▸ **Exercise objective**
Up to and including the line with "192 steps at", repeat every line of the listing exactly, beginning at the first.
################
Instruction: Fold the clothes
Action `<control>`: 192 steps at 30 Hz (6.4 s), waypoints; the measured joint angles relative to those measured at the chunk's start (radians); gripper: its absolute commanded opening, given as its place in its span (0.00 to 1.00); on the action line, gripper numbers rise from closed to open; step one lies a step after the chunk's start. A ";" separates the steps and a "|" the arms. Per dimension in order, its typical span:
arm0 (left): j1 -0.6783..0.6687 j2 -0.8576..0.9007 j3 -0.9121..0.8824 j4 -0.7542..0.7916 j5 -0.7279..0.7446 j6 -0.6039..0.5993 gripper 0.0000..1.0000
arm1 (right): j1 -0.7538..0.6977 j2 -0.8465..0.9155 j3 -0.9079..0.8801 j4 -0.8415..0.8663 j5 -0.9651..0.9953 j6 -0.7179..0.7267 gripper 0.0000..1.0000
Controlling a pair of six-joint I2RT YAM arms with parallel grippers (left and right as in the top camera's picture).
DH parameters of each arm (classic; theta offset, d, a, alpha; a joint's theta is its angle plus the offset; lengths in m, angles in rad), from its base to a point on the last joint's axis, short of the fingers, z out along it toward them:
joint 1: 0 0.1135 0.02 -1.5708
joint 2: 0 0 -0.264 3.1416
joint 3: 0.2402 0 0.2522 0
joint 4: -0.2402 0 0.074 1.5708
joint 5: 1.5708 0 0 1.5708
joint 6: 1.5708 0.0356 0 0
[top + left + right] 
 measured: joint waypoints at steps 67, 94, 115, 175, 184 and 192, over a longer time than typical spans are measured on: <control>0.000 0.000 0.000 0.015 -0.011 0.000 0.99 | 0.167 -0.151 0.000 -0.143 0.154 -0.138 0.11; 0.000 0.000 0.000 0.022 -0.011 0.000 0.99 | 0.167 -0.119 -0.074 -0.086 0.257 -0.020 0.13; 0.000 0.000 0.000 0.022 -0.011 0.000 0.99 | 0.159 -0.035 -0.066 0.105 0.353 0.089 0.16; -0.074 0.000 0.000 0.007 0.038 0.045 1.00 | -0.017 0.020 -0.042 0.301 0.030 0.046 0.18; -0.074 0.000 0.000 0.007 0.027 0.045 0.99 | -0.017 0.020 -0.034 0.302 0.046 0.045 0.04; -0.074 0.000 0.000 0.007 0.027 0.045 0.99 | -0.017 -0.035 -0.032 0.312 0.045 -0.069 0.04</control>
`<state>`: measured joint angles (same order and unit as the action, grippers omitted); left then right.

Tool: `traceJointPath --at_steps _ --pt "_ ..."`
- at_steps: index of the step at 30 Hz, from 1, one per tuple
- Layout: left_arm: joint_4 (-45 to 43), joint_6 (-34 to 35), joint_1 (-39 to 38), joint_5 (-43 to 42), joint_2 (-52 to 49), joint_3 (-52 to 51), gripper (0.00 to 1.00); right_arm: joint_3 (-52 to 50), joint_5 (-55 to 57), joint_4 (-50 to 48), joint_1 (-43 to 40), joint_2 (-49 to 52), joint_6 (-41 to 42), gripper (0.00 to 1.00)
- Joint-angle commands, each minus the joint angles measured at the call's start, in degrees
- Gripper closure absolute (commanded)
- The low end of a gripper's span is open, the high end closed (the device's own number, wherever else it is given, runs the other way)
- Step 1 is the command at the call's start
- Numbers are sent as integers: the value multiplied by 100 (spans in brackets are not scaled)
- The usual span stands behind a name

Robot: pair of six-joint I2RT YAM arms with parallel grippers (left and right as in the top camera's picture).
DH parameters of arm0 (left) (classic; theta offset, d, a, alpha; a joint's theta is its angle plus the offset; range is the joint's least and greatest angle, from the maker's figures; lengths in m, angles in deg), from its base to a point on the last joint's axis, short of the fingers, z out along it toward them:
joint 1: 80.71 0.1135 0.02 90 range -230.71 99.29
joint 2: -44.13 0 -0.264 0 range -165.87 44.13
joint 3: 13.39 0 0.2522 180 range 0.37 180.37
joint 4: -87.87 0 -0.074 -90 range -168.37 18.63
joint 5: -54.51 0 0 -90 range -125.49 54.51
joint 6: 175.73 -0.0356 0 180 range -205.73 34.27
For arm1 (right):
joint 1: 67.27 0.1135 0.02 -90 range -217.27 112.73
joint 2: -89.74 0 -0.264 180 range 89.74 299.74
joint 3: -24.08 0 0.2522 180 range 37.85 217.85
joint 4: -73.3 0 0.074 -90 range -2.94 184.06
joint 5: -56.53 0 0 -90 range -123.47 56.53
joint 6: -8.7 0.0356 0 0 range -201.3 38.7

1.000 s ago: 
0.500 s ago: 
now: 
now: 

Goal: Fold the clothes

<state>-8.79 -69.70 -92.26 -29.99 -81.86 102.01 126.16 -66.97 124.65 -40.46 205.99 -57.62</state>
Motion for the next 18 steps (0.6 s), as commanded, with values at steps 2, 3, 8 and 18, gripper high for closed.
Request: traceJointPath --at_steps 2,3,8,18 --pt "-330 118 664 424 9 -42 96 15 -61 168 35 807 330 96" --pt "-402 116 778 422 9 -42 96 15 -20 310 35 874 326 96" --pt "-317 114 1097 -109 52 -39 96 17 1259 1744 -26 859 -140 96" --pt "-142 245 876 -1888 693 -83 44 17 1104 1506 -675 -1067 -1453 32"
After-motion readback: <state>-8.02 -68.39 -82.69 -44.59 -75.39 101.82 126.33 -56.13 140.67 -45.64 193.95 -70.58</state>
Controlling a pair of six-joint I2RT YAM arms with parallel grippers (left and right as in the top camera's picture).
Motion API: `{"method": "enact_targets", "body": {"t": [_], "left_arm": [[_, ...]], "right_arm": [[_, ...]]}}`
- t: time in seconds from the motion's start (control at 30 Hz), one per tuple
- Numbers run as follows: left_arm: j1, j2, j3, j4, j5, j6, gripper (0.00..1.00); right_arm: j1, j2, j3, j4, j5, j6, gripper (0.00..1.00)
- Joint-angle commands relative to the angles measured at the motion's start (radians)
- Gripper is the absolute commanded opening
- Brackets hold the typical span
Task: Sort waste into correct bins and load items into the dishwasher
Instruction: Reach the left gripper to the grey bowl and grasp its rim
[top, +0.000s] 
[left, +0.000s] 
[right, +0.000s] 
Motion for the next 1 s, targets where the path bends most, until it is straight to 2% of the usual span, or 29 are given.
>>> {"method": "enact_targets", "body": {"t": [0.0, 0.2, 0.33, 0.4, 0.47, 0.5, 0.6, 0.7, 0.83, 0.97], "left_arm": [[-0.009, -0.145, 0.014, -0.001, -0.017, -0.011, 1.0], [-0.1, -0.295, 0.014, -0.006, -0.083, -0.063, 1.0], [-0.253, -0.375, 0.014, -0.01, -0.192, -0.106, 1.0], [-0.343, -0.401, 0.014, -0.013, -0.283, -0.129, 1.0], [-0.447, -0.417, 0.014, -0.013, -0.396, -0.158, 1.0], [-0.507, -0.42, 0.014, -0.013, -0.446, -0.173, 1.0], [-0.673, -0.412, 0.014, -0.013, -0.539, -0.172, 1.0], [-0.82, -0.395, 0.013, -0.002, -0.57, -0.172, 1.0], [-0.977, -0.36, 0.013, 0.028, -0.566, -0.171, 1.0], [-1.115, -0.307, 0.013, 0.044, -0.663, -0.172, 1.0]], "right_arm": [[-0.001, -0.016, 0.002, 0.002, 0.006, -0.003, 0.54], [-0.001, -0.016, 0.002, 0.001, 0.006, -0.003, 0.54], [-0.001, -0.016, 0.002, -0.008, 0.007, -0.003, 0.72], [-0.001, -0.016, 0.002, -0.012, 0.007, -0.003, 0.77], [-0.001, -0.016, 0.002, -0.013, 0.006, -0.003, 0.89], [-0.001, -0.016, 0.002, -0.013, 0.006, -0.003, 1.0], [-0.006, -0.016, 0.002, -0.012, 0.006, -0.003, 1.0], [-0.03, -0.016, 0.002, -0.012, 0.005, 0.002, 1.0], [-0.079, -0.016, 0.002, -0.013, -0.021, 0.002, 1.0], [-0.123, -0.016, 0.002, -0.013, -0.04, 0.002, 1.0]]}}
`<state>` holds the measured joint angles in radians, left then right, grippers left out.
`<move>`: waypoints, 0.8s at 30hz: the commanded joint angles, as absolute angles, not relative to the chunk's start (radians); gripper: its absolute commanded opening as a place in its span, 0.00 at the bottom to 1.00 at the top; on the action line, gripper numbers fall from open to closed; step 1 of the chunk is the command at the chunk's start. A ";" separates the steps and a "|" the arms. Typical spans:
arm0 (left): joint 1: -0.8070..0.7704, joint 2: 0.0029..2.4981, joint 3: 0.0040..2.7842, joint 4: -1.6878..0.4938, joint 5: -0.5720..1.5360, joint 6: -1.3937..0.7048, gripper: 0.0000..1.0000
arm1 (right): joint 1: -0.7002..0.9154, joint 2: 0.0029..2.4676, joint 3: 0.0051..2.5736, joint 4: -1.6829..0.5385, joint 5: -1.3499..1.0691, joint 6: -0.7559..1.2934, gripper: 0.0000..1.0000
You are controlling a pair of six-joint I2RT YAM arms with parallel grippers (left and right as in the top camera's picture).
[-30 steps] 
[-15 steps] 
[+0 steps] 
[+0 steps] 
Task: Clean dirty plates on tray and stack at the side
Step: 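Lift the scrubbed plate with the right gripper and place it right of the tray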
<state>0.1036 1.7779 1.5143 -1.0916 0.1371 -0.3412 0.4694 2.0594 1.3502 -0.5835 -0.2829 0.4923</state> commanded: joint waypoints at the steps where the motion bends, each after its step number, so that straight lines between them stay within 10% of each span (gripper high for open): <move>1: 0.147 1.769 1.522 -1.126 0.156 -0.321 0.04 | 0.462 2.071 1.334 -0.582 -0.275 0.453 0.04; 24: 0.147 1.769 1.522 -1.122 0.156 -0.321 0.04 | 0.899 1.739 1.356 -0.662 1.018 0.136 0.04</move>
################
▸ **Worked solution**
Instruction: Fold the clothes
Action `<control>`: 192 steps at 30 Hz (6.4 s), waypoints; the measured joint angles relative to those measured at the chunk's start (radians); gripper: its absolute commanded opening, given as its place in its span (0.00 to 1.00); on the action line, gripper numbers rise from closed to open; step one lies a step after the chunk's start. A ";" separates the steps and a "|" the arms. Per dimension in order, its typical span:

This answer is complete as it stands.